Required work:
All of the data below should be copied exactly as it stands.

Input data Block Start

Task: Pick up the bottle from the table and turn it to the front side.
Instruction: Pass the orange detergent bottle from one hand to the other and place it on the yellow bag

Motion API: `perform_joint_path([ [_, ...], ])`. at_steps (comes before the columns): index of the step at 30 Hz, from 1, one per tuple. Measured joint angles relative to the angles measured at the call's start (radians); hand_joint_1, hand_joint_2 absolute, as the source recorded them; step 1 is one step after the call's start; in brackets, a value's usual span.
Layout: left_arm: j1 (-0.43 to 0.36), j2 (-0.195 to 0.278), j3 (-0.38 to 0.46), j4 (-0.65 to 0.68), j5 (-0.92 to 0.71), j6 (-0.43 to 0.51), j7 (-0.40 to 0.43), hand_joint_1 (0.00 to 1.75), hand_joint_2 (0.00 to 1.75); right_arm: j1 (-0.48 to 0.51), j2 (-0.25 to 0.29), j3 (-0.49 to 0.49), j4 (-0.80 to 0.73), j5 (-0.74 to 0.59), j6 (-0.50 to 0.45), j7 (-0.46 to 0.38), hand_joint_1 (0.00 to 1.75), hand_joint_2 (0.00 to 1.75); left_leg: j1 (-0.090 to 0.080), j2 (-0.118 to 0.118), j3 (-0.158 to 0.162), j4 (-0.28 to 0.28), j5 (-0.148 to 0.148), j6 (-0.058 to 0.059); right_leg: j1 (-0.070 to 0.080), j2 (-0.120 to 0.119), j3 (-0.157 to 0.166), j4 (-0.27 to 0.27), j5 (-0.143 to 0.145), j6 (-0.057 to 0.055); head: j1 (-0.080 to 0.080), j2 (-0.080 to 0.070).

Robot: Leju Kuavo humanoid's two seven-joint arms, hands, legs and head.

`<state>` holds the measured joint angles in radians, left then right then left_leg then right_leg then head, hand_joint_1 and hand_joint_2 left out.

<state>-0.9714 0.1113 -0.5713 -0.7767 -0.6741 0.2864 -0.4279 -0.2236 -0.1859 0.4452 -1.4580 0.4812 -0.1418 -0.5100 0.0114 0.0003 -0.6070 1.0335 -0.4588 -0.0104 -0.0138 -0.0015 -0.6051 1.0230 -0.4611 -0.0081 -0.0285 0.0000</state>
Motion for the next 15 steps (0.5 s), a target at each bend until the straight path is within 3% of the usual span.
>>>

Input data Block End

Answer section:
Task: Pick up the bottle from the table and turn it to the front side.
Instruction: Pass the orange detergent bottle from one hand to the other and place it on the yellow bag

Motion API: `perform_joint_path([ [_, ...], ])`. at_steps (comes before the columns): index of the step at 30 Hz, from 1, one per tuple. Measured joint angles relative to the angles measured at the call's start (radians); hand_joint_1, hand_joint_2 absolute, as the source recorded them; step 1 is one step after the call's start; in brackets, a value's usual span.
Layout: left_arm: j1 (-0.43 to 0.36), j2 (-0.195 to 0.278), j3 (-0.38 to 0.46), j4 (-0.65 to 0.68), j5 (-0.92 to 0.71), j6 (-0.43 to 0.51), j7 (-0.40 to 0.43), hand_joint_1 (0.00 to 1.75), hand_joint_2 (0.00 to 1.75); right_arm: j1 (-0.48 to 0.51), j2 (-0.25 to 0.29), j3 (-0.49 to 0.49), j4 (-0.80 to 0.73), j5 (-0.74 to 0.59), j6 (-0.50 to 0.45), j7 (-0.46 to 0.38), hand_joint_1 (0.00 to 1.75), hand_joint_2 (0.00 to 1.75); left_leg: j1 (-0.090 to 0.080), j2 (-0.118 to 0.118), j3 (-0.158 to 0.162), j4 (-0.28 to 0.28), j5 (-0.148 to 0.148), j6 (-0.058 to 0.059); right_leg: j1 (-0.070 to 0.080), j2 (-0.120 to 0.119), j3 (-0.157 to 0.166), j4 (-0.27 to 0.27), j5 (-0.143 to 0.145), j6 (-0.057 to 0.055); head: j1 (-0.080 to 0.080), j2 (-0.080 to 0.070).

Robot: Leju Kuavo humanoid's two seven-joint arms, hands, legs and head.

`<state>` holds the measured joint angles in radians, left then right then left_leg then right_leg then head, hand_joint_1 and hand_joint_2 left out.

<state>-0.9714 0.1113 -0.5713 -0.7767 -0.6741 0.2864 -0.4279 -0.2236 -0.1859 0.4452 -1.4580 0.4812 -0.1418 -0.5100 0.0114 0.0003 -0.6070 1.0335 -0.4588 -0.0104 -0.0138 -0.0015 -0.6051 1.0230 -0.4611 -0.0081 -0.0285 0.0000</state>
Motion for the next 15 steps (0.5 s), a target at each bend until the straight path is within 3% of the usual span.
>>>

Nothing more remains in this exercise.